- _Activity_:
Copy out again, unchanged, the listing below from the line that has "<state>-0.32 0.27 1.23" through the line that has "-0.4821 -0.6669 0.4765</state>".

- _Dataset records_:
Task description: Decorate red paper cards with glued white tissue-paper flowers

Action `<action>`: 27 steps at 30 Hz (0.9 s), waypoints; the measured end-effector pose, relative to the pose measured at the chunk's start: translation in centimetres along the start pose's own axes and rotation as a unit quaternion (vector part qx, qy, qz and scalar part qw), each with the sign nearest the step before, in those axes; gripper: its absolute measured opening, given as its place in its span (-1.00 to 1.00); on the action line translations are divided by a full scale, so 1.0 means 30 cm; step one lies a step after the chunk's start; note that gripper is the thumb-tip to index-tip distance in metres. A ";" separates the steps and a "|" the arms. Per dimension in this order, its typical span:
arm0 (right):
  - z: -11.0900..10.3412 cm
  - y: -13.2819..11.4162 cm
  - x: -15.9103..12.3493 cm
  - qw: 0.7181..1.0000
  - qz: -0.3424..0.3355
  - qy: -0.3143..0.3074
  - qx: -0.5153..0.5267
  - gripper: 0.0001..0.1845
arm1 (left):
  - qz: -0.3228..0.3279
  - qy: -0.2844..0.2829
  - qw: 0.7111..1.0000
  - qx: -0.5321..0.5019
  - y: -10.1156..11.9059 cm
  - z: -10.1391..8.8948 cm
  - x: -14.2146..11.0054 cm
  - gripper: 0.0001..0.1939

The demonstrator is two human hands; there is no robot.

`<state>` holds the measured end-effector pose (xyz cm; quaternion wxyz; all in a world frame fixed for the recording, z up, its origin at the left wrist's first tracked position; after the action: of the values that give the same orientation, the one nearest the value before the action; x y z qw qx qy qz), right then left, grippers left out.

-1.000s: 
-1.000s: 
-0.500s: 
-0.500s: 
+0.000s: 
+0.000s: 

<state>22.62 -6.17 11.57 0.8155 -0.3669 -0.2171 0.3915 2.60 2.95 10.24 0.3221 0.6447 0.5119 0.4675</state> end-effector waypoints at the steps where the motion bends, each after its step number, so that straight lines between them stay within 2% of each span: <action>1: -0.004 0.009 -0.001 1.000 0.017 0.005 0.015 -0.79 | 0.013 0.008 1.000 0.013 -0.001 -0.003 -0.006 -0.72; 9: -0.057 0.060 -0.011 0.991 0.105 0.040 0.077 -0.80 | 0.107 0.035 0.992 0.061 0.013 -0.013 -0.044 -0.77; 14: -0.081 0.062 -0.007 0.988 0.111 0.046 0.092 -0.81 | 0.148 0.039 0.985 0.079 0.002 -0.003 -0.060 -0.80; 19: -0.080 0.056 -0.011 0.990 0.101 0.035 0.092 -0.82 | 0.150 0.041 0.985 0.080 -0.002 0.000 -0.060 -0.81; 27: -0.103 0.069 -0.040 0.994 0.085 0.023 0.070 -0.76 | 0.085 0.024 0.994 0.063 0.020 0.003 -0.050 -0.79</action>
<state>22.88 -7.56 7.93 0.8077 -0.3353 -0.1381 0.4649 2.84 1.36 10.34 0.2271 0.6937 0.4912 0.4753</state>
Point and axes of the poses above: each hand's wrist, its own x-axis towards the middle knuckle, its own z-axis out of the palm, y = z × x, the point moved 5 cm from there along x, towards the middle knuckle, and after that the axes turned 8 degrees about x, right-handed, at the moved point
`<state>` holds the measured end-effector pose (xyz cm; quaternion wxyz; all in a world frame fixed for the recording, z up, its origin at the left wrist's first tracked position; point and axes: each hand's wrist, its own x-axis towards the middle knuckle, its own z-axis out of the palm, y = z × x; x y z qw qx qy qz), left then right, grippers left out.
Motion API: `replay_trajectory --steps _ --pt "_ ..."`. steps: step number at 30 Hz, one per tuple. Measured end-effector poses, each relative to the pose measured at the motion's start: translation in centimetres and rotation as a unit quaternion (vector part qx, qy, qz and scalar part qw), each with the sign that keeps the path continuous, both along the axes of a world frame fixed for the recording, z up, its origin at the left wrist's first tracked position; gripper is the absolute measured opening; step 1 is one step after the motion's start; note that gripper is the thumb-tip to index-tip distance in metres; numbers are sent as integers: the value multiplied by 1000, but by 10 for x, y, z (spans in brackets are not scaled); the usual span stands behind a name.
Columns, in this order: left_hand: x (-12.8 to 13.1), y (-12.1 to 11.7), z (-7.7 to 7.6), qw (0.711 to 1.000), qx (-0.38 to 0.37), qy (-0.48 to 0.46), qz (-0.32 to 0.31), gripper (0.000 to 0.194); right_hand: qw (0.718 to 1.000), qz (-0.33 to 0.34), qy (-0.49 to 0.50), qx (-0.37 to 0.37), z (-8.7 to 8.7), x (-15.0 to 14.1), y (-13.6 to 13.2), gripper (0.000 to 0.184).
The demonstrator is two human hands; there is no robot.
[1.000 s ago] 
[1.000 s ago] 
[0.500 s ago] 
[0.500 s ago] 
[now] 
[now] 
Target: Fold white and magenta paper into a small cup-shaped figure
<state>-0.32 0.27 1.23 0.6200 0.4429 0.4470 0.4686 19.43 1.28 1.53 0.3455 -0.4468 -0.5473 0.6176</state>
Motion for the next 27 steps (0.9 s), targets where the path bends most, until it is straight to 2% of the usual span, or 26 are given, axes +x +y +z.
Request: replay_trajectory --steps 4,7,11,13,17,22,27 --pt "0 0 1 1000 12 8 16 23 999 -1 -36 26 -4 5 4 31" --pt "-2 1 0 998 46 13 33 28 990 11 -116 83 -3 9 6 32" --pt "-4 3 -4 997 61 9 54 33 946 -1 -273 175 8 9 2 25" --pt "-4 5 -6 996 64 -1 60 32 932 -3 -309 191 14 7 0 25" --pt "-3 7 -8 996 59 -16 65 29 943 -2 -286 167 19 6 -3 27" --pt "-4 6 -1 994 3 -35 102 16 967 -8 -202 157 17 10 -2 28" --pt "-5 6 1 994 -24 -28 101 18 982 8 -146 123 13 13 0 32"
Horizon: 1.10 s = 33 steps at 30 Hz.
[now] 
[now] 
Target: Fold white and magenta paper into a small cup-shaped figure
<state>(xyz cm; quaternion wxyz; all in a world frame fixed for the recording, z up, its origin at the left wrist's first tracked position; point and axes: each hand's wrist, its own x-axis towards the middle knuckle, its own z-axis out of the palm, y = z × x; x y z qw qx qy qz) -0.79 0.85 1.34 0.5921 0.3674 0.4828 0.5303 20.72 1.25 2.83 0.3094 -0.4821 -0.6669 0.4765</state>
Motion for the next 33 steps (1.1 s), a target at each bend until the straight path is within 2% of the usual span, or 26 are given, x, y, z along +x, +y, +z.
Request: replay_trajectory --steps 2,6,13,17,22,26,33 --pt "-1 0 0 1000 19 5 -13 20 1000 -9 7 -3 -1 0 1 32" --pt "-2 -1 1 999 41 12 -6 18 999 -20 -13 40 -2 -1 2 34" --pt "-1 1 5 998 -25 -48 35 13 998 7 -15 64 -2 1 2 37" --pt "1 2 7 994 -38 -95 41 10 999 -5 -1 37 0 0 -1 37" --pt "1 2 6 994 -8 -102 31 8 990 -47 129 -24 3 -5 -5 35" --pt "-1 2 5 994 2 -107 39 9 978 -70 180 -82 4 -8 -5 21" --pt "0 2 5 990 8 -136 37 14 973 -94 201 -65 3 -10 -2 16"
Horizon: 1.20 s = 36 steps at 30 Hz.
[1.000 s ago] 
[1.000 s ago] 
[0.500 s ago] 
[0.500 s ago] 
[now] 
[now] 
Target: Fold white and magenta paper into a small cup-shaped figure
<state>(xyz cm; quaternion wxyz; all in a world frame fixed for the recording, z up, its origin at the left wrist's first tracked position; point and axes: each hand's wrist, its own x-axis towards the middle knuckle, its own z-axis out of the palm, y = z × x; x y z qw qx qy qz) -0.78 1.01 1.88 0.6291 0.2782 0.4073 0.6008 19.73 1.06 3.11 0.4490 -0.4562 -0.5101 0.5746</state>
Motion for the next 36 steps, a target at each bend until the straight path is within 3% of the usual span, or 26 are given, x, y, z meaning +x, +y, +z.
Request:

- _Response below_:
<state>-0.32 0.27 1.23 0.6200 0.4429 0.4470 0.4686 19.43 1.28 1.53 0.3455 -0.4468 -0.5473 0.6176</state>
Motion for the next 27 steps (0.9 s), targets where the path bends most, until it is straight to 2% of the usual span, or 26 are given, axes +x +y +z.
Request: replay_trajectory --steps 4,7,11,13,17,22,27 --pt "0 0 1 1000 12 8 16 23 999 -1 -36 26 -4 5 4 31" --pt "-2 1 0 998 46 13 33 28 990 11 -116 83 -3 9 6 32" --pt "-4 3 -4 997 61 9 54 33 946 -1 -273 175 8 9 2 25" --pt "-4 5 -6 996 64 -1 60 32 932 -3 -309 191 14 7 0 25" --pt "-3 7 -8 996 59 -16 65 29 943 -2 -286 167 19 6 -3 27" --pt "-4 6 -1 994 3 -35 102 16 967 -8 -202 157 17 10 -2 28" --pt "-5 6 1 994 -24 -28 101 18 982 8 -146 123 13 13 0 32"
Horizon: 1.10 s = 33 steps at 30 Hz.
[now] 
[now] 
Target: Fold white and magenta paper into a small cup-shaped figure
<state>(xyz cm; quaternion wxyz; all in a world frame fixed for the recording, z up, its origin at the left wrist's first tracked position; point and axes: each hand's wrist, its own x-axis towards the middle knuckle, its own z-axis out of the palm, y = z × x; x y z qw qx qy qz) -0.79 0.85 1.34 0.5921 0.3674 0.4828 0.5303 20.72 1.25 2.83 0.3094 -0.4821 -0.6669 0.4765</state>

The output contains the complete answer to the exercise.